▸ Exercise objective: Nothing but the lines from the one with "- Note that" through the final line of the listing should appear in the answer, each copied exactly.

····················

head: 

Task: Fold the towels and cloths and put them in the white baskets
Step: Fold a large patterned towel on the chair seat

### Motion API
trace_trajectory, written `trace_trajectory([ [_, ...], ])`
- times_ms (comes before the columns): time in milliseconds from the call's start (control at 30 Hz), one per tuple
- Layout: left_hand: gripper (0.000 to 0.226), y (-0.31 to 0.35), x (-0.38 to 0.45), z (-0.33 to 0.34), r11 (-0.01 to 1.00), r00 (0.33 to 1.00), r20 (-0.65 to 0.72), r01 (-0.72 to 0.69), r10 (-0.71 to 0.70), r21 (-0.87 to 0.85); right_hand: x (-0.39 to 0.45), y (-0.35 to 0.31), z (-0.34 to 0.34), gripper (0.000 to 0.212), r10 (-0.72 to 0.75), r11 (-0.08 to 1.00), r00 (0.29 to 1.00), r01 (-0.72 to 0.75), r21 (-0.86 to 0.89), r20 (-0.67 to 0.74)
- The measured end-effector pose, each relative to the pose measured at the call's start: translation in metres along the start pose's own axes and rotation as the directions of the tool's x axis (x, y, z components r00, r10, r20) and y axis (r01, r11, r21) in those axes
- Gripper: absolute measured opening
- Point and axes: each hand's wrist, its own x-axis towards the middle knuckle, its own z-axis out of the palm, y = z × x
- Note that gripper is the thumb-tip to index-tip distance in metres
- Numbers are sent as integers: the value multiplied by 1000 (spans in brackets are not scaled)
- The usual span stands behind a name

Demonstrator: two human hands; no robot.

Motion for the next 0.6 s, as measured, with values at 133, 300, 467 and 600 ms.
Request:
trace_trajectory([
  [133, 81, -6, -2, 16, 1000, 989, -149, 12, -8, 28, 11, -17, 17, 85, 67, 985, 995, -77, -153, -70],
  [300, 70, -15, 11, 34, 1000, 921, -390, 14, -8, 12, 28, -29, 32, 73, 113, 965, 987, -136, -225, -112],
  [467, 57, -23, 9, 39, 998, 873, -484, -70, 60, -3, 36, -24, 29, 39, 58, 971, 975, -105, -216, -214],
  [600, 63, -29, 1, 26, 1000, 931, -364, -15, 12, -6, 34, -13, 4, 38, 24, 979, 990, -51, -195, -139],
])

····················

▸ Answer area:
- Note that gripper is the thumb-tip to index-tip distance in metres
- Numbers are sent as integers: the value multiplied by 1000 (spans in brackets are not scaled)
- The usual span stands behind a name

Demonstrator: two human hands; no robot.

Motion for the next 0.6 s, as measured, with values at 133, 300, 467 and 600 ms.
Request:
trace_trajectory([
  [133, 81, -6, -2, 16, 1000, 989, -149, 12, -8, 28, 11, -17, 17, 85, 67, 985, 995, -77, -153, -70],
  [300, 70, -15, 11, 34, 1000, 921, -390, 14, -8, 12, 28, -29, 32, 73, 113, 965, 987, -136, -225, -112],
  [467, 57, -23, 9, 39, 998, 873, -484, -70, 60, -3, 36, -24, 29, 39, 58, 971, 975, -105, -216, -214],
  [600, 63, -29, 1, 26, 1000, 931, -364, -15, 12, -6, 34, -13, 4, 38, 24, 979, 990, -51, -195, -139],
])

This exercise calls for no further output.